Vizzielli’s Score Calculator app for iPhone and iPad
Developer: Software Engineering Research and Practices
First release : 03 Feb 2017
App size: 3.57 Mb
The patients ability to tolerate surgery without significant morbidity is an important factor in triaging advanced epithelial ovarian cancer (AEOC) patients for initial surgical management. Indeed, the clinician could use this information to personalize decisions regarding upfront surgical cytoreduction versus neoadjuvant chemotherapy. The aim of our model is to develop and validate a simple adjusted laparoscopic score to predict major postoperative complications after primary debulking surgery (PDS) in AEOC.
To obtain a simple and easily applicable pre-operative score, the number of potential predictors
was a priori restricted to the parameters with the best performance (p less than 0.2) at multivariate analysis. Overlapping factors were removed based on their strong correlation and subsequent overfitting risk. The study population was randomly divided in a “derivation group” (n = 370) representing two-thirds of overall patients, and in a “validation group” (n= 185).
The multivariate model to predict major complications was developed in the derivation group. The regression coefficients of the predictive parameters were shrunk by the calculated constant shrinkage factor (0.94) and then transformed the results into simple points. The mean risk for each point was calculated, and a scale to associate the predicted risk to each score was developed. Significant predictors included in the scoring system were: poor performance status, presence of ascites (N greater than 500 cm3), CA125 serum level (N greater than 1000 U/ml), and high laparoscopic tumor load (predictive index value, PIV=8). The sum of each value for each variable made the overall predictive risk score, which ranged between 0 and 8. Then, the score and the predicted risk were computed for each patient in the validation population, and these new variables were tested using the c-statistic and the Hosmer–Lemeshow test. Since our model was developed and validated on the same data, the performance could be too optimistic. However, to correct for the optimism in discriminative ability, the steps taken into Cox regression were internally validated by 200 random bootstrap samples and a subsequent correction for optimism in the c-statistic was performed. Moreover, since the model reflects a continuum of risk assessment, women were equally categorized a priori into three different classes: high risk group for score between 6 and 8, intermediate risk group for score between 3 and 5, and low risk group for score between 0 and 2. The prediction of risk of major complications using the score as progressive values is:
2.2% for score 0
3.5% for score 1
5.4% for score 2
8.4% for score 3
12.7% for score 4
18.7% for score 5
26.7% for score 6
36.7% for score 7
47.9% for score 8
The mean risk of developing major postoperative complications was 3.7%, 13.2% and 37.1% for low risk group, intermediate risk group and high risk group, respectively.
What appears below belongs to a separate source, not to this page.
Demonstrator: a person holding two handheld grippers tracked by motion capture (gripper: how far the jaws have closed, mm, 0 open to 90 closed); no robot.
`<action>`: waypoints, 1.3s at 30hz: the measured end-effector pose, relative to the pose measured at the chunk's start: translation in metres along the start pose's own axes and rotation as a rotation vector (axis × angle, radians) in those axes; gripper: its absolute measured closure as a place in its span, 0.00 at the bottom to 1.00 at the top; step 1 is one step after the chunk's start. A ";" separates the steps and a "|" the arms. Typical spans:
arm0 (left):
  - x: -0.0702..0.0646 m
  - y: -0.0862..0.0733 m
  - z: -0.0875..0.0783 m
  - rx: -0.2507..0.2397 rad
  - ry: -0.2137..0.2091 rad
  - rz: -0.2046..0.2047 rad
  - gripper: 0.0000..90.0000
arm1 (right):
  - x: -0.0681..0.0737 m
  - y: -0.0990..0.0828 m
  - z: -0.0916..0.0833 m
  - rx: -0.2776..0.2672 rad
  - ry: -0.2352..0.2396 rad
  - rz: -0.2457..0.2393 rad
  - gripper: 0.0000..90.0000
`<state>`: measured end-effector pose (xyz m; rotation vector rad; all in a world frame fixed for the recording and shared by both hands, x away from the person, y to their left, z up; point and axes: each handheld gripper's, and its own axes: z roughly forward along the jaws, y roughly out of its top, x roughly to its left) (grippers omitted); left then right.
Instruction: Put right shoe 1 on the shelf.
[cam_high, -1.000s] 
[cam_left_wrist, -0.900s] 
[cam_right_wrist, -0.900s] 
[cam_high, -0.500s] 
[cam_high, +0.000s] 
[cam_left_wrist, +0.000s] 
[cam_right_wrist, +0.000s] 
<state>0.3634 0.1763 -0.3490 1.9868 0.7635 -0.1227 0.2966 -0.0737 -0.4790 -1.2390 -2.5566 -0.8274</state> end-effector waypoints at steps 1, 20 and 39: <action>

To make more user-friendly this model, we have thought to develop an application for mobile devices. Indeed, despite the accuracy of internal validation by using a randomly selected 33% of the study cohort, a limitation of our model is the lack of validation in other centers and healthcare systems, which is a prerequisite for large-scale adoption of this score. In this context, although we acknowledge that laparoscopy is not adopted in many international centers, our results increase its indications and call for a larger use as valuable diagnostic tool in AEOC. Moreover, this application for mobile devices increase its reproducibility. Lastly, through this app, the surgeon may accurately and easily predict a patients postoperative outcome with an early identification of high-risk woman, thus adopting tailored strategies on individual basis.
* Vizzielli G, et al. A laparoscopic risk-adjusted model to predict major complications after primary debulking surgery in ovarian cancer: A single-institution assessment. Gynec Oncol. 2016 Jul;142(1):19-24.